Prompt:
Go through the data that follows and restate each line exactly as it reads.

*** Begin section ***

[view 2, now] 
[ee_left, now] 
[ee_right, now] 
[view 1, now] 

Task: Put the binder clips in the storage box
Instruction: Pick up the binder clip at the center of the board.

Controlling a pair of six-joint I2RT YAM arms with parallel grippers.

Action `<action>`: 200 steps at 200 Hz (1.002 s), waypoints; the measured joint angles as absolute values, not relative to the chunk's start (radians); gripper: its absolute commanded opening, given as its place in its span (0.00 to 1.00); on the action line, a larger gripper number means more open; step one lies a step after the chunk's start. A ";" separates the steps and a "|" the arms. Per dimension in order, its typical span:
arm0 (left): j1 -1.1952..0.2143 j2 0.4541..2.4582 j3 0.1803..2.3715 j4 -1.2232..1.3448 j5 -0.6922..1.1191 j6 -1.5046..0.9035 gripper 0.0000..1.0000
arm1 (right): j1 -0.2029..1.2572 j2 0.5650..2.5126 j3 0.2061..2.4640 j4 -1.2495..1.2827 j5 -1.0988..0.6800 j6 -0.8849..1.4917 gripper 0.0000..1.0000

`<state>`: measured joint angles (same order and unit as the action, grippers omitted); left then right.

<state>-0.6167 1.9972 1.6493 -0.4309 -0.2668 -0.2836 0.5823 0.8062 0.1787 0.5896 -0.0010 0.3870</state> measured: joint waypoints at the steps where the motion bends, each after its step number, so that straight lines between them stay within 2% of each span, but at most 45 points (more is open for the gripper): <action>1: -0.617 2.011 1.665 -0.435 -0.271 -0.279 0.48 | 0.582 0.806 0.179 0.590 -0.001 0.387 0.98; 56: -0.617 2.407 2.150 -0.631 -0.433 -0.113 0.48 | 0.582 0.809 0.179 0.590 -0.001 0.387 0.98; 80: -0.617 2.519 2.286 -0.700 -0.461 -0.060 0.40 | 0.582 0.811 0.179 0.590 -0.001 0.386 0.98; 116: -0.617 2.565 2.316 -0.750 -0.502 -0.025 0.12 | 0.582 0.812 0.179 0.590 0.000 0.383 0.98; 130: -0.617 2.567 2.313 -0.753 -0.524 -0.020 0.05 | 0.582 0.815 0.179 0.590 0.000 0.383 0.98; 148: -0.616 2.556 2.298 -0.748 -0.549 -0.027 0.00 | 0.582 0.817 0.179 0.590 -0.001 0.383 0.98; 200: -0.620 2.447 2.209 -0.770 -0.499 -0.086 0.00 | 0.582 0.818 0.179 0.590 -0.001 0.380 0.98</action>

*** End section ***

Worked solution:
[view 2, now] 
[ee_left, now] 
[ee_right, now] 
[view 1, now] 

Task: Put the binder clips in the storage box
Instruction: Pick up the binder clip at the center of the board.

Controlling a pair of six-joint I2RT YAM arms with parallel grippers.

Action `<action>`: 200 steps at 200 Hz (1.002 s), waypoints; the measured joint angles as absolute values, not relative to the chunk's start (radians); gripper: its absolute commanded opening, given as its place in its span (0.00 to 1.00); on the action line, a larger gripper number means more open; step one lies a step after the chunk's start. A ";" separates the steps and a "|" the arms. Per dimension in order, its typical span:
arm0 (left): j1 -1.1952..0.2143 j2 0.4541..2.4582 j3 0.1803..2.3715 j4 -1.2232..1.3448 j5 -0.6922..1.1191 j6 -1.5046..0.9035 gripper 0.0000..1.0000
arm1 (right): j1 -0.2029..1.2572 j2 0.5650..2.5126 j3 0.2061..2.4640 j4 -1.2495..1.2827 j5 -1.0988..0.6800 j6 -0.8849..1.4917 gripper 0.0000..1.0000

`<state>`: measured joint angles (same order and unit as the action, grippers omitted); left then right.

<state>-0.6167 1.9972 1.6493 -0.4309 -0.2668 -0.2836 0.5823 0.8062 0.1787 0.5896 -0.0010 0.3870</state> measured: joint waypoints at the steps where the motion bends, each after its step number, so that straight lines between them stay within 2% of each span, but at most 45 points (more is open for the gripper): <action>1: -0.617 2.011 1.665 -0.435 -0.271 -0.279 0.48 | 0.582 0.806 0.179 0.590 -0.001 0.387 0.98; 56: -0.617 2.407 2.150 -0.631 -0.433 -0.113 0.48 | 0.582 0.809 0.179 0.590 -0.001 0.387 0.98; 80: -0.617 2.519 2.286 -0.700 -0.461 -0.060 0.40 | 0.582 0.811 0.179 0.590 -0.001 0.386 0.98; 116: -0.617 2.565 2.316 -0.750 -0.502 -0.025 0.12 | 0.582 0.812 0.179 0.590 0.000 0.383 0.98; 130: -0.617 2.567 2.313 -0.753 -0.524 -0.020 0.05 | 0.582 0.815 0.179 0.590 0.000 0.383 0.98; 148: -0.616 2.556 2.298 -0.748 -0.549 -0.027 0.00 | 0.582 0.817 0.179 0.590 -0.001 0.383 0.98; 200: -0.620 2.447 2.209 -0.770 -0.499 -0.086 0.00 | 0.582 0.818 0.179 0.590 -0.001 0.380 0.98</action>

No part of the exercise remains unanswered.